## REQUIRED WORK
Set down the entries exactly as they appear, apart from the images, which stay out.

## DATASET ENTRIES
"""
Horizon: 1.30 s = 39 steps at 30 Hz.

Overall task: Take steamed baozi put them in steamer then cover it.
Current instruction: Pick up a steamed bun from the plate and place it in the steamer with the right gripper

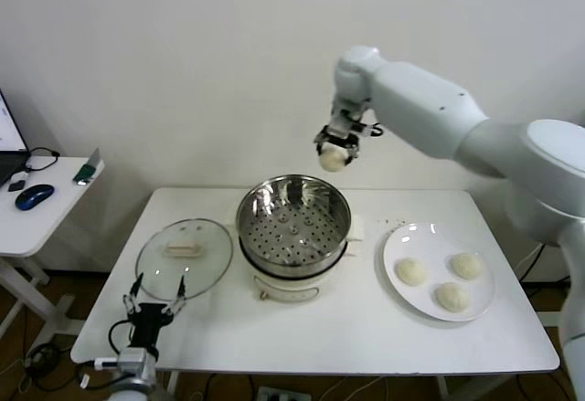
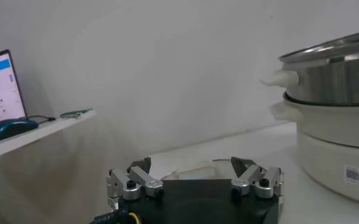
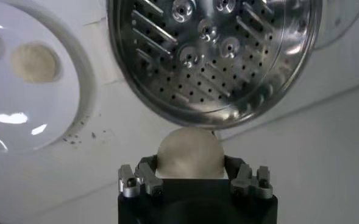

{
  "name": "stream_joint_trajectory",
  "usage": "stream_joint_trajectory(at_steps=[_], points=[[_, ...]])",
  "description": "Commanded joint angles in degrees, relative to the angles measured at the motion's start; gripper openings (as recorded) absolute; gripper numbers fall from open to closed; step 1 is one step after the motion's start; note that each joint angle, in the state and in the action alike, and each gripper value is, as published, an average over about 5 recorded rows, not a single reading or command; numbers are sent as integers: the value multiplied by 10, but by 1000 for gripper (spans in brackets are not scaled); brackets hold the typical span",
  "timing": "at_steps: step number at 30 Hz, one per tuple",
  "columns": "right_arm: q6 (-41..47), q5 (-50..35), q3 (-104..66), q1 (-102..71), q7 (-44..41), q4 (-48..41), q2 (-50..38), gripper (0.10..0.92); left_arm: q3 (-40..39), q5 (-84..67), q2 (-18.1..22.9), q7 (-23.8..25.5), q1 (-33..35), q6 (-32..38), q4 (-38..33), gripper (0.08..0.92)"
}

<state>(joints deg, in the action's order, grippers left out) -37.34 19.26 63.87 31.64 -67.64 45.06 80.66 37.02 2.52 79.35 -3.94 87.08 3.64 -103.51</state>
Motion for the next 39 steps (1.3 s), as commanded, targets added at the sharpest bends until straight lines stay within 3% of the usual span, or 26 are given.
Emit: stream_joint_trajectory(at_steps=[1, 23, 34, 39], points=[[-51, 127, -22, -58, 20, 11, 76, 712, 0, 0, -4, 0, 4, 1, 0, 823], [-58, 219, -39, -127, 46, -71, 110, 721, -4, 0, 18, -1, 6, 1, 0, 823], [-52, 208, -42, -120, 49, -59, 100, 818, -1, 0, 19, -2, 10, 2, 1, 823], [-39, 151, -50, -85, 27, -13, 64, 823, 0, -1, 17, -2, 11, 2, -1, 823]])
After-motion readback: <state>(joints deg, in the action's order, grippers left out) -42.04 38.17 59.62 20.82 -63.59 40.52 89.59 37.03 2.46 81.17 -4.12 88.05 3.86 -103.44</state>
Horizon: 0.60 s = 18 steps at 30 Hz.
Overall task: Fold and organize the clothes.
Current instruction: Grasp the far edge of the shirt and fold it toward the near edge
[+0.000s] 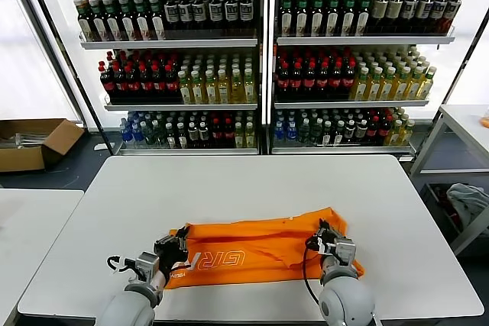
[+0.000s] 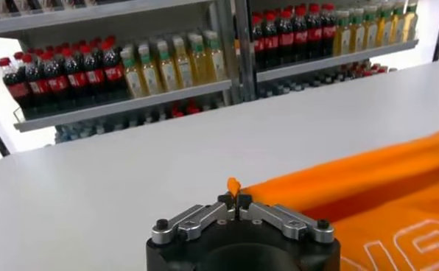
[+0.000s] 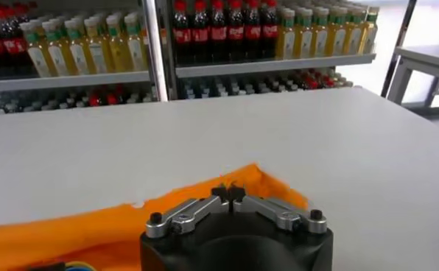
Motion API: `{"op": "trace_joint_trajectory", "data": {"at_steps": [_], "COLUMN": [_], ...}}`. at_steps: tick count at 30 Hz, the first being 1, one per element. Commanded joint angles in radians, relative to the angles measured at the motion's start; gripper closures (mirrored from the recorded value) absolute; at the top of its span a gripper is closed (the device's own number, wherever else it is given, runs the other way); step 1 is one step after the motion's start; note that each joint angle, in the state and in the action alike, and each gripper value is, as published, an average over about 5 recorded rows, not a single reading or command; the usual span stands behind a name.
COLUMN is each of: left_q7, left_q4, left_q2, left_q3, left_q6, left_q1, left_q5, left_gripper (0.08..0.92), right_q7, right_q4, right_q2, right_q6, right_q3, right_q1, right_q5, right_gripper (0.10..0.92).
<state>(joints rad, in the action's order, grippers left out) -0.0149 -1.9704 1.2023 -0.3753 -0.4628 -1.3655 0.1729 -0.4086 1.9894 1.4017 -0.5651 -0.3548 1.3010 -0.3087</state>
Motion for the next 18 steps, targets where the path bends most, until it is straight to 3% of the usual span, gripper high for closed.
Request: {"op": "trace_joint_trajectory", "data": {"at_steps": [1, 7, 11, 18], "left_q7": [0.002, 0.008, 0.011, 0.01], "left_q4": [-0.019, 0.008, 0.019, -0.002], "left_q2": [0.008, 0.019, 0.024, 0.029], "left_q3": [-0.006, -0.004, -0.002, -0.003], "left_q6": [0.005, 0.017, 0.032, 0.043], "left_q1": [-0.055, -0.048, -0.043, -0.041], "left_q5": [-0.028, -0.049, -0.058, -0.072], "left_gripper": [0.915, 0.891, 0.792, 0.601], "right_q7": [-0.001, 0.006, 0.012, 0.008], "right_q4": [0.053, 0.047, 0.007, -0.056], "right_q2": [-0.001, -0.002, 0.002, 0.02], "right_q6": [0.0, 0.007, 0.027, 0.05], "right_q3": [-0.008, 0.0, 0.013, 0.017], "right_q1": [0.064, 0.077, 0.074, 0.066], "right_q5": [0.007, 0.026, 0.057, 0.136], "right_gripper": [0.919, 0.919, 0.914, 0.751]}}
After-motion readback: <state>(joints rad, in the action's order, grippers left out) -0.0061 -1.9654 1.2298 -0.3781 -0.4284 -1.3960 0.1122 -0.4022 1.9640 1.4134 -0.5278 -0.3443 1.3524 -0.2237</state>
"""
## OUTPUT OF THE EXERCISE
Horizon: 1.30 s = 39 steps at 30 Hz.

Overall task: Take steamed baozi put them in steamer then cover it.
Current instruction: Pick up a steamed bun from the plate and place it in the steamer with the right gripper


{
  "name": "stream_joint_trajectory",
  "usage": "stream_joint_trajectory(at_steps=[_], points=[[_, ...]])",
  "description": "Commanded joint angles in degrees, relative to the angles measured at the motion's start; gripper openings (as recorded) absolute; gripper numbers fall from open to closed; step 1 is one step after the motion's start; note that each joint angle, in the state and in the action alike, and each gripper value is, as published, an average over about 5 recorded rows, not a single reading or command; numbers are sent as integers: the value multiplied by 10, but by 1000 for gripper (spans in brackets are not scaled); brackets hold the typical span",
  "timing": "at_steps: step number at 30 Hz, one per tuple",
  "columns": "right_arm: q6 (-41..47), q5 (-50..35), q3 (-104..66), q1 (-102..71), q7 (-44..41), q4 (-48..41), q2 (-50..38), gripper (0.10..0.92); left_arm: q3 (-40..39), q5 (-84..67), q2 (-18.1..22.9), q7 (-23.8..25.5), q1 (-33..35), q6 (-32..38), q4 (-38..33), gripper (0.08..0.92)"
}

<state>(joints deg, in the action's order, grippers left out) -37.34 19.26 63.87 31.64 -67.64 45.06 80.66 37.02 2.52 79.35 -3.94 87.08 3.64 -103.51</state>
Motion for the next 39 steps (1.3 s), as commanded, targets added at the sharpest bends until straight lines stay within 3% of the usual span, or 26 are given.
Emit: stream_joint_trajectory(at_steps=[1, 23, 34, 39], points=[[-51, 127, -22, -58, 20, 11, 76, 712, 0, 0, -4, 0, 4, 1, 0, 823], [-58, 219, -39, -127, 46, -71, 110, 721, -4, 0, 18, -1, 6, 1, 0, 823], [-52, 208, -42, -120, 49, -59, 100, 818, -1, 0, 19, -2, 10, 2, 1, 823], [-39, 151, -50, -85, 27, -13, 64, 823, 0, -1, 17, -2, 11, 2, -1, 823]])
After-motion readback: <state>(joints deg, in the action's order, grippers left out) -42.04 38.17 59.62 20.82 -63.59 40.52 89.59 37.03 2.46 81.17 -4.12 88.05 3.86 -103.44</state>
Horizon: 0.60 s = 18 steps at 30 Hz.
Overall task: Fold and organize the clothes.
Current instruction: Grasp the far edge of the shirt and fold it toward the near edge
[+0.000s] 
[+0.000s] 
[+0.000s] 
Motion API: `{"op": "trace_joint_trajectory", "data": {"at_steps": [_], "COLUMN": [_], ...}}`. at_steps: tick count at 30 Hz, the first being 1, one per element. Commanded joint angles in radians, relative to the angles measured at the motion's start; gripper closures (mirrored from the recorded value) absolute; at the top of its span a gripper is closed (the device's own number, wherever else it is given, runs the other way); step 1 is one step after the motion's start; note that each joint angle, in the state and in the action alike, and each gripper value is, as published, an average over about 5 recorded rows, not a single reading or command; the usual span stands behind a name.
COLUMN is each of: left_q7, left_q4, left_q2, left_q3, left_q6, left_q1, left_q5, left_gripper (0.08..0.92), right_q7, right_q4, right_q2, right_q6, right_q3, right_q1, right_q5, right_gripper (0.10..0.92).
<state>(joints rad, in the action's order, grippers left out) -0.0149 -1.9704 1.2023 -0.3753 -0.4628 -1.3655 0.1729 -0.4086 1.9894 1.4017 -0.5651 -0.3548 1.3010 -0.3087</state>
Motion for the next 18 steps, targets where the path bends most, until it is straight to 3% of the usual span, gripper high for closed.
Request: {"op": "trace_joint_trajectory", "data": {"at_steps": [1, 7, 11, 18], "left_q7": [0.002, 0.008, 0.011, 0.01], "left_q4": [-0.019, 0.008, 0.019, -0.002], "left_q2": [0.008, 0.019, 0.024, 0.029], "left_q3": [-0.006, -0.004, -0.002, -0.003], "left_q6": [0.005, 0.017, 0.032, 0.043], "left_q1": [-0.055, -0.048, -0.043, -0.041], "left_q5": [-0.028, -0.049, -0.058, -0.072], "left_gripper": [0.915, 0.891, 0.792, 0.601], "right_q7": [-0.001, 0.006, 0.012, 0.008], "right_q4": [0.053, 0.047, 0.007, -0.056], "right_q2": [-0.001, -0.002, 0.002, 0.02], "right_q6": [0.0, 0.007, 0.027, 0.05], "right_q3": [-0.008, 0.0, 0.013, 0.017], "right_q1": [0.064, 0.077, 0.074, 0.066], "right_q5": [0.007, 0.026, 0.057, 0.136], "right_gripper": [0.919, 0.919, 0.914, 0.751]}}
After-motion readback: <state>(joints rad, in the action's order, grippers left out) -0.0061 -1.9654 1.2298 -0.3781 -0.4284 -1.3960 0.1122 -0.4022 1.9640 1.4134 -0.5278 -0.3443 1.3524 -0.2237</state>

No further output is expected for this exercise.